§ WHAT IS REQUIRED: Please tally the lines below that contain the word "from" and reply with the total alone.
-------- DATASET CONTENT
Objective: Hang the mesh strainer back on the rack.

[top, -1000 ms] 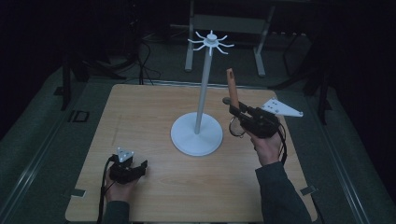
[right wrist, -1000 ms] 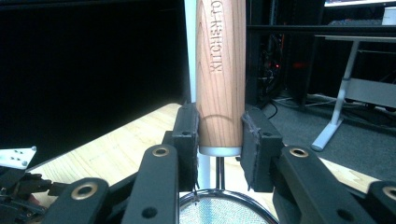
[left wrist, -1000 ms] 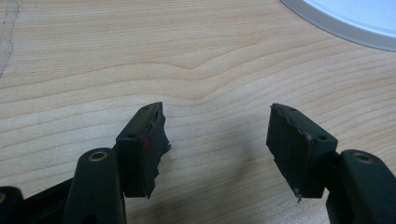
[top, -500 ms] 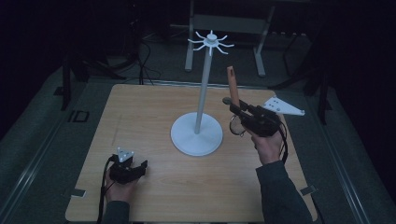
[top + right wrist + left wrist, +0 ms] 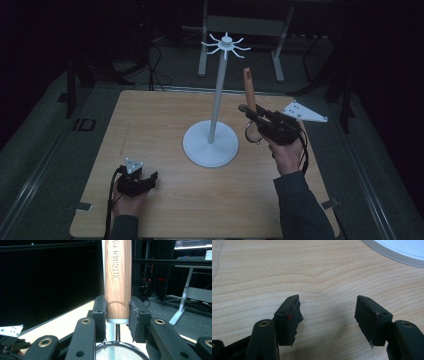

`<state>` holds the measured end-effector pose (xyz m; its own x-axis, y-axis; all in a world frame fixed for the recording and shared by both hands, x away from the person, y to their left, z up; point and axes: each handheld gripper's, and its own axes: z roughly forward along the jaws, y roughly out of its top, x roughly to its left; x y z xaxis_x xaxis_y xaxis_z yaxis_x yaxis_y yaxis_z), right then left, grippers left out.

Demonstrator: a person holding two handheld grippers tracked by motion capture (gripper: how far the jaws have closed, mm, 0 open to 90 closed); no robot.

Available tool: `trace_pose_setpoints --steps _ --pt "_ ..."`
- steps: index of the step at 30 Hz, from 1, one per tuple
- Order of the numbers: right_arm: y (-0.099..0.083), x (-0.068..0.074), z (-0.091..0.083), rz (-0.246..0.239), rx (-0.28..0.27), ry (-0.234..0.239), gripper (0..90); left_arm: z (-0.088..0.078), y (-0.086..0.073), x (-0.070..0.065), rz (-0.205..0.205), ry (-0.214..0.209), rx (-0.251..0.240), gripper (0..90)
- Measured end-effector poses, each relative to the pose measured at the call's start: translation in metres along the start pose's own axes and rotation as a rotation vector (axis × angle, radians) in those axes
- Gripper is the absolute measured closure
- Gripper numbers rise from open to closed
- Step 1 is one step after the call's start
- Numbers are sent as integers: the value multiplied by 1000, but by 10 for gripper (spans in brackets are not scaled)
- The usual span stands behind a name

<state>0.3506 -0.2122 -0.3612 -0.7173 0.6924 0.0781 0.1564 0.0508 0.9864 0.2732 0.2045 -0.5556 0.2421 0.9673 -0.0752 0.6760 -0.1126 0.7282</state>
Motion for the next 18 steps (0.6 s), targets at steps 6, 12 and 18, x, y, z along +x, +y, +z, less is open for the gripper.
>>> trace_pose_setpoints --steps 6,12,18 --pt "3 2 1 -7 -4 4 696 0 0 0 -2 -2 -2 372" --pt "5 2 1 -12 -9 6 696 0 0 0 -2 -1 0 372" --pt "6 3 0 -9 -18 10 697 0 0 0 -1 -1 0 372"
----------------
§ COMPLETED EXERCISE: 3